Base normativa e precedentes

  • Lei 11.340/2006 (Lei Maria da Penha) — dispõe sobre medidas protetivas de urgência e tipifica condutas relacionadas ao descumprimento dessas medidas.
  • Art. 18, Código Penal (Decreto-Lei 2.848/1940) — diferencia crime doloso e culposo; o enfoque no elemento volitivo é basilar para determinar a tipicidade subjetiva.
  • Art. 5º, CF/88 — princípios do devido processo legal e da presunção de inocência; limites à punição sem prova suficiente do elemento subjetivo.
  • Jurisprudência consolidada dos tribunais superiores — reconhece que a gravidade social das agressões contra a mulher exige proteção efetiva, mas também exige prova do fato típico e do dolo quando posicionado no núcleo do tipo penal.

Impacto prático

  • Para advogados de defesa: a sentença reforça tese de que, em casos de mensagens eletrônicas ou contatos telefônicos, a simples comprovação do envio não é suficiente; é possível pleitear absolvição sustentando ausência de intenção de violar medidas protetivas, especialmente quando há indícios de confusão de contatos ou comunicações dirigidas a terceiro.

  • Para Ministério Público e acusação: o acórdão local alerta para a necessidade de robustez probatória sobre o elemento subjetivo. Provas periciais, registros de contatos, contexto de troca de mensagens e prova de ciência inequívoca da medida protetiva pelo acusado tendem a ser imprescindíveis.

  • Para vítimas e operadores de políticas públicas: a decisão pode suscitar preocupações quanto à efetividade imediata das medidas protetivas se o descumprimento puder ser explicado por razões alternativas; exige-se equilíbrio entre garantir proteção e não penalizar condutas sem dolo.

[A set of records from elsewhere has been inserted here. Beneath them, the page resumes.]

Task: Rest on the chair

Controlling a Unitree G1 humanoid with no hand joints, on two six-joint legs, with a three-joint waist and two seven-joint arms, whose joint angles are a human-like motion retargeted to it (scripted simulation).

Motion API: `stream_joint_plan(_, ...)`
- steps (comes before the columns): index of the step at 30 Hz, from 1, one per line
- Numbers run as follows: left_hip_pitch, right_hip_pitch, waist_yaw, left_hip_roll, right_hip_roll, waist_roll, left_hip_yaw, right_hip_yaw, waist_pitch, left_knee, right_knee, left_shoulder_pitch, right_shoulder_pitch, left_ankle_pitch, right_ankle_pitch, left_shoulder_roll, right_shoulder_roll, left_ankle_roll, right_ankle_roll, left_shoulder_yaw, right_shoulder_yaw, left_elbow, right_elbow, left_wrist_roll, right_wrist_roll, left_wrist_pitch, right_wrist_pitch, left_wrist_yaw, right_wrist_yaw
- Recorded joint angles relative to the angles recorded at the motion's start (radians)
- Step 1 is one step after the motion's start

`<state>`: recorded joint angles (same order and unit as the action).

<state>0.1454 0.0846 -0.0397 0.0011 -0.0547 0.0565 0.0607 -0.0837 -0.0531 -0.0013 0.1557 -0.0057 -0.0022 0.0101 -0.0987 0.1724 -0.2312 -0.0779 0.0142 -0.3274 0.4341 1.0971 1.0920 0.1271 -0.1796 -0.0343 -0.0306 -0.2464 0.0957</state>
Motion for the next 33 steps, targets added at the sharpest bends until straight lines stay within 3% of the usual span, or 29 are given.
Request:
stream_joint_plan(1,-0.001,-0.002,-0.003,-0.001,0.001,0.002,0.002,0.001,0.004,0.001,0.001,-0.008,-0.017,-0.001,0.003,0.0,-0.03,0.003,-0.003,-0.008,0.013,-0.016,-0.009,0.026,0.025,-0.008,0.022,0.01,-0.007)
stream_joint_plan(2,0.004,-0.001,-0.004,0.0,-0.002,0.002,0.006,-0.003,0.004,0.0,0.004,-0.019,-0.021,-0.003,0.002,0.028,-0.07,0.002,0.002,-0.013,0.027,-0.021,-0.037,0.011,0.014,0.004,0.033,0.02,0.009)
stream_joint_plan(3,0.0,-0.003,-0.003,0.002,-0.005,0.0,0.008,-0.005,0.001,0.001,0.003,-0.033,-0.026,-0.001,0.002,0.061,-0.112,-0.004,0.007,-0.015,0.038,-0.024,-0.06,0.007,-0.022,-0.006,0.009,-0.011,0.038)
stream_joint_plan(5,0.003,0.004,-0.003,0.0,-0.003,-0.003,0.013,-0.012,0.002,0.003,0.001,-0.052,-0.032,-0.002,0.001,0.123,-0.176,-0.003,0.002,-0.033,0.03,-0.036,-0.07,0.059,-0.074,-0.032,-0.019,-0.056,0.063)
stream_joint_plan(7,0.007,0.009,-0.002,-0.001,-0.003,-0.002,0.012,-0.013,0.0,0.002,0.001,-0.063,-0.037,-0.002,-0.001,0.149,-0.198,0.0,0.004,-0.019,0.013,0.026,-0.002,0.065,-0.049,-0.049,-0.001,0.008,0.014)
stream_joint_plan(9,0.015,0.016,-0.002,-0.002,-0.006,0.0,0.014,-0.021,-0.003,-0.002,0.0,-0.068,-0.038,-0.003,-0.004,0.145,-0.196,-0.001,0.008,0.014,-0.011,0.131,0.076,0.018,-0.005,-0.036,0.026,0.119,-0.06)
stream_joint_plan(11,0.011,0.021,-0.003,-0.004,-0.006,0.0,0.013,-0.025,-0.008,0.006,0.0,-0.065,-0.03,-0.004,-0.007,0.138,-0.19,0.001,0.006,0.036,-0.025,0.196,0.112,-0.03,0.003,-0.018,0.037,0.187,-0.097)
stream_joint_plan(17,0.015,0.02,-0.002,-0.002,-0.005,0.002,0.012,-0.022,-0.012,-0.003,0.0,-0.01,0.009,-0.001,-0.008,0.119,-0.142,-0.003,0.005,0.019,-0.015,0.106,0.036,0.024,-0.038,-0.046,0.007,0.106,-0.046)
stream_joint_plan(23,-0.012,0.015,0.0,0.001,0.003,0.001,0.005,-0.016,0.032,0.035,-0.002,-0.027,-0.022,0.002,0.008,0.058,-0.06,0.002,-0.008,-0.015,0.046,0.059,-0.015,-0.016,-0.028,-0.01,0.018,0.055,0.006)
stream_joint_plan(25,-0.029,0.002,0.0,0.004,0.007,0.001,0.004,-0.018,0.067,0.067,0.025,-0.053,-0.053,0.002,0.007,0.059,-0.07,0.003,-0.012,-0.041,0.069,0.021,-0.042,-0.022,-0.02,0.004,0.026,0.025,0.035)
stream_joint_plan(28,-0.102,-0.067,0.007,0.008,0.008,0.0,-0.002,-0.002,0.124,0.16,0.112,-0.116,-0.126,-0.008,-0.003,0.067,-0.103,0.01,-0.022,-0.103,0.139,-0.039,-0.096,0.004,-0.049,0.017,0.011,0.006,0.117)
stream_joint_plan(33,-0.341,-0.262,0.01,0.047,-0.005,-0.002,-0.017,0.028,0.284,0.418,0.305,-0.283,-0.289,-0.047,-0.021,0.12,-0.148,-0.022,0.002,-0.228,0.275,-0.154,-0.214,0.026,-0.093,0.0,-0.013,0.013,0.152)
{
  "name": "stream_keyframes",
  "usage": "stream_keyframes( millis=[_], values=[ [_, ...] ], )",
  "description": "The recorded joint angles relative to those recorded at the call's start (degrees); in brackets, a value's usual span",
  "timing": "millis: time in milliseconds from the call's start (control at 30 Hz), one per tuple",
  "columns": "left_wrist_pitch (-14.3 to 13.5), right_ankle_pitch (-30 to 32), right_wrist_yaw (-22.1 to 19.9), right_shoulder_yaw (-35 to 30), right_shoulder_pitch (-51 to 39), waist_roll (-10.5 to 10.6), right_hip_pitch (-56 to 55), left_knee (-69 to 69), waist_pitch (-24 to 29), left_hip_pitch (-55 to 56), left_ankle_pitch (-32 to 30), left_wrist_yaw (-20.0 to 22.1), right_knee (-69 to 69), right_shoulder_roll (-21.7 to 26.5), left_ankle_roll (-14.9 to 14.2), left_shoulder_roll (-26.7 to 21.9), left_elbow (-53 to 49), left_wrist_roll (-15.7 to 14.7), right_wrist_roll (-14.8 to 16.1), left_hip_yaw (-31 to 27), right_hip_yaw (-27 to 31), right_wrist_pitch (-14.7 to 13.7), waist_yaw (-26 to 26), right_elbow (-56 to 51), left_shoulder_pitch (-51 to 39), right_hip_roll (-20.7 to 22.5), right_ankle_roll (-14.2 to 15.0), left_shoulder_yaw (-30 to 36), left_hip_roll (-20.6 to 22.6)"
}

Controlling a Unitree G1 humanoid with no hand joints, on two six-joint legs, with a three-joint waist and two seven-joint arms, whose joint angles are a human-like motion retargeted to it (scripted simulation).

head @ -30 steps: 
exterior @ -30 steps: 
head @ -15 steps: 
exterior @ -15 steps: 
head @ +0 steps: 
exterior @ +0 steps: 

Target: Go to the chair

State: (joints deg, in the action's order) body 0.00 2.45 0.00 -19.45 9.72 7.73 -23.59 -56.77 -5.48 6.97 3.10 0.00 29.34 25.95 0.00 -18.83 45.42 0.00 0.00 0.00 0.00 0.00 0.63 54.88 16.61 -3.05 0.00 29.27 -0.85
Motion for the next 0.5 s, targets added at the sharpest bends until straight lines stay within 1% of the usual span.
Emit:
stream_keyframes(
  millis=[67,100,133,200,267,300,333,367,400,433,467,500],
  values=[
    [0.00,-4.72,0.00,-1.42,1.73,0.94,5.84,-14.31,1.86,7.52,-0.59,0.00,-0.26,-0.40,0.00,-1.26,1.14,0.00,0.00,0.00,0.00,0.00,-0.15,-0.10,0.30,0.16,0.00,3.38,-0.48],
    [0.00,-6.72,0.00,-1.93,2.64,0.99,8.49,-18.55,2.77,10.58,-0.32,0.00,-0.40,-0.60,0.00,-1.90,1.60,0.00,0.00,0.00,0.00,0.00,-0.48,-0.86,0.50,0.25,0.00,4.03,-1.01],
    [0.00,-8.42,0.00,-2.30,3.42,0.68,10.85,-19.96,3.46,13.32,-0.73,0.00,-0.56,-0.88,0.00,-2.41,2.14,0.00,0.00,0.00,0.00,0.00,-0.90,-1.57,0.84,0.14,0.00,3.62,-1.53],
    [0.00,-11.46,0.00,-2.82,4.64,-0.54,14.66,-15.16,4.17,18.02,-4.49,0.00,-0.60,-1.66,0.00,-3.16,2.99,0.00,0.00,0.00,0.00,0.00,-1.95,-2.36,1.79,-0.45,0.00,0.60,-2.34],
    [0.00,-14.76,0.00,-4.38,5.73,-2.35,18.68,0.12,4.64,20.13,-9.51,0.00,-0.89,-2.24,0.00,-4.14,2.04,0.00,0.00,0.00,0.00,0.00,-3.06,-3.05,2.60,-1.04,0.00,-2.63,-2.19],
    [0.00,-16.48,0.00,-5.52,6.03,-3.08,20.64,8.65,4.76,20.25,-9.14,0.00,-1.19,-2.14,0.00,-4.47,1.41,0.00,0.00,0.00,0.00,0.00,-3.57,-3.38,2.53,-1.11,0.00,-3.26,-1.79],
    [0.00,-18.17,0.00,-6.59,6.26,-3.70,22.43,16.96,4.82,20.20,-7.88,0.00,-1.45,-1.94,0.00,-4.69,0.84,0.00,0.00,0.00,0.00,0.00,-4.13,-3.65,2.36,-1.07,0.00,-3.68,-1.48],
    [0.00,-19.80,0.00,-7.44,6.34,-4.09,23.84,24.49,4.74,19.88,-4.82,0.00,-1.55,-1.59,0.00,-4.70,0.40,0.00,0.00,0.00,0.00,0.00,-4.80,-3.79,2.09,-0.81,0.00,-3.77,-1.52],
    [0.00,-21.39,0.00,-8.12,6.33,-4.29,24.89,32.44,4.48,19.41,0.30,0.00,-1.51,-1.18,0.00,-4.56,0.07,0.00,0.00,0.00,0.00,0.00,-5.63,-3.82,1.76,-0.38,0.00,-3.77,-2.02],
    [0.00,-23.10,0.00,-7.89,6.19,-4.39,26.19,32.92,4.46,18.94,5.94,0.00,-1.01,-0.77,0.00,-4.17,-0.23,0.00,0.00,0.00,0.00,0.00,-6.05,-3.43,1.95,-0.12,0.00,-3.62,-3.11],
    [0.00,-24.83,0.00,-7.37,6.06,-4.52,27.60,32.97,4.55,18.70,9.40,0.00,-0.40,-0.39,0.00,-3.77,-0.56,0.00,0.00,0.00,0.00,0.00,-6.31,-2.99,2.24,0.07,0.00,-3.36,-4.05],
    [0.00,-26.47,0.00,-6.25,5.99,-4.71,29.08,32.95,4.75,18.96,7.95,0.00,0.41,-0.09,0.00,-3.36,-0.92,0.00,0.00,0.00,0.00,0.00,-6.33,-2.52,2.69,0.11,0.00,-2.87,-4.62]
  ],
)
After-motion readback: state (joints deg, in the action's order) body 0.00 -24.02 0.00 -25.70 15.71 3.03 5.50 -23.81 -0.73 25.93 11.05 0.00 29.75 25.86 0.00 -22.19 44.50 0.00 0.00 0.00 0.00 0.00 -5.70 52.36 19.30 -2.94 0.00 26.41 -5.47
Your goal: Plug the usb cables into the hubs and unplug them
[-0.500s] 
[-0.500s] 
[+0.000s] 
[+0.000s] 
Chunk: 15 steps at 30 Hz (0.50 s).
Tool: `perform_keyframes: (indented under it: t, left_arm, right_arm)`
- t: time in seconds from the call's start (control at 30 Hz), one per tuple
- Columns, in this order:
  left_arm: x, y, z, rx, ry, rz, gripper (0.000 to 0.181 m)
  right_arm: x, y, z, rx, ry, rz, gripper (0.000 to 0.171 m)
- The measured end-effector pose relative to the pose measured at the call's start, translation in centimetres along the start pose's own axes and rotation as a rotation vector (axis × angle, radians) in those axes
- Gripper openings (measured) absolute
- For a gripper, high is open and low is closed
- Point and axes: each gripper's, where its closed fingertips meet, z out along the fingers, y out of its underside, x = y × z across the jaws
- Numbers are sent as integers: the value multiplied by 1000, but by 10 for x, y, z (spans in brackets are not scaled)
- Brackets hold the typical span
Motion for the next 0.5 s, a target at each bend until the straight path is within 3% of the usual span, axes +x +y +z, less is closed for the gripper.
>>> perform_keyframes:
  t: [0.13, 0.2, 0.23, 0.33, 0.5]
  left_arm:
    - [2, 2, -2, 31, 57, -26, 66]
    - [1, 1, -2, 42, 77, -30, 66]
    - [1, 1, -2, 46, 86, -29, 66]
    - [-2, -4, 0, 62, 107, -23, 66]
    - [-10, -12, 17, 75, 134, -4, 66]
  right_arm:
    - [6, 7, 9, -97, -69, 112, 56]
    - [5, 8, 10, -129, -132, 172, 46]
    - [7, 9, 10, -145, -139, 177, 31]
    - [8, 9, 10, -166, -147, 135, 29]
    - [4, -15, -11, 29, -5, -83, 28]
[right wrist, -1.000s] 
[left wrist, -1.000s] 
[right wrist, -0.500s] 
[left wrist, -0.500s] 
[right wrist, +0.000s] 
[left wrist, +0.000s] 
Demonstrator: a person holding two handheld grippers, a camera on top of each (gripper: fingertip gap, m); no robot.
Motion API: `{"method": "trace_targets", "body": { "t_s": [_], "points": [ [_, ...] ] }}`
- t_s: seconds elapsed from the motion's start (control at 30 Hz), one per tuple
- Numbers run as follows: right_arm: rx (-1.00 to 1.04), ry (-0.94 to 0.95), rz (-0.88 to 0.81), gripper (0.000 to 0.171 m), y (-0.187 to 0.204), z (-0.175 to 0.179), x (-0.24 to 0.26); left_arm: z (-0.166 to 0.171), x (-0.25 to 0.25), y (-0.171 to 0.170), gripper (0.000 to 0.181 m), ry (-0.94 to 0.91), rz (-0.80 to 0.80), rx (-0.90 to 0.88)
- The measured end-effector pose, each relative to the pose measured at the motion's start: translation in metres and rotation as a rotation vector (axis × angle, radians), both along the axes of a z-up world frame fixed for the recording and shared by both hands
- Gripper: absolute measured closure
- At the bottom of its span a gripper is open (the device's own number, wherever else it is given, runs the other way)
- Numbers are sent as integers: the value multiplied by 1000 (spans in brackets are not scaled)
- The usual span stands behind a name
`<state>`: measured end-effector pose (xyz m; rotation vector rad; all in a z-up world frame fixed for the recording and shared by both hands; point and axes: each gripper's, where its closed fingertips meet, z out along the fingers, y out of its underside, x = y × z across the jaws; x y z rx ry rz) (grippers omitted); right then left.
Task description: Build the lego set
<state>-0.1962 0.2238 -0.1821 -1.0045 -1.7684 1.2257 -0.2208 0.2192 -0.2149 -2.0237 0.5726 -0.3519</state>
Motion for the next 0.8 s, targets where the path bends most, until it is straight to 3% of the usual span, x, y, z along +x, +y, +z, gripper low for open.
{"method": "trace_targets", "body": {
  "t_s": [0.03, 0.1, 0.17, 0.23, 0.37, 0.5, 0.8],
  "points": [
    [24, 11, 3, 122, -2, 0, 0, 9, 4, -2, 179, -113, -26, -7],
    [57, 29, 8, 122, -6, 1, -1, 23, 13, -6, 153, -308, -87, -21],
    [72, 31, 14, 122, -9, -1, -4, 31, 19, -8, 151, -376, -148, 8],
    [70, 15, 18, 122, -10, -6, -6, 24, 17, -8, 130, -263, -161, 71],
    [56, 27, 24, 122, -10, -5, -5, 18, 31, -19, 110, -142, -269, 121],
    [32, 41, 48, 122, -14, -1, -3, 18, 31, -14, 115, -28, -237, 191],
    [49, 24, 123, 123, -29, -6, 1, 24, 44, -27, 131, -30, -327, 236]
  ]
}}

  • Em processos em curso: a interpretação pode servir de fundamento em habeas ou recursos quando a acusação se baseia apenas em logs de mensagens sem demonstrar intenção de violar ordem judicial.

O que observar

  • Ônus da prova: cabe à acusação demonstrar o elemento subjetivo do tipo penal. Contatos eletrônicos precisam ser enquadrados no contexto factual, não apenas enumerados.

  • Prova técnica: perícias em aparelhos, testemunhas que atestem a vinculação de contatos (por exemplo, controle parental), e reuniões com advogados ou registros na OAB podem alterar a avaliação do dolo.

  • Risco de jurisprudência divergente: tribunais superiores podem adotar compreensão mais protetiva, considerando o contexto de vulnerabilidade da vítima e a finalidade preventiva da Lei Maria da Penha; a decisão do TJGO pode ser revista em grau recursal.

  • Modulação de efeitos e políticas públicas: eventual consolidação dessa tese em instâncias superiores exigirá cuidados quanto à proteção imediata das vítimas, possivelmente estimulando medidas complementares (monitoramento eletrônico, canais de denúncia mais ágeis, termos de ajustamento de conduta).

Em suma, a absolvição evidencia que, mesmo em crimes formais de proteção à mulher, o elemento subjetivo não é descartável. A interpretação judicial aqui privilegiou exame concreto do contexto comunicacional e do ônus probatório, o que orienta a estratégia processual nas hipóteses em que a materialidade decorre de mensagens eletrônicas ou contatos ambíguos.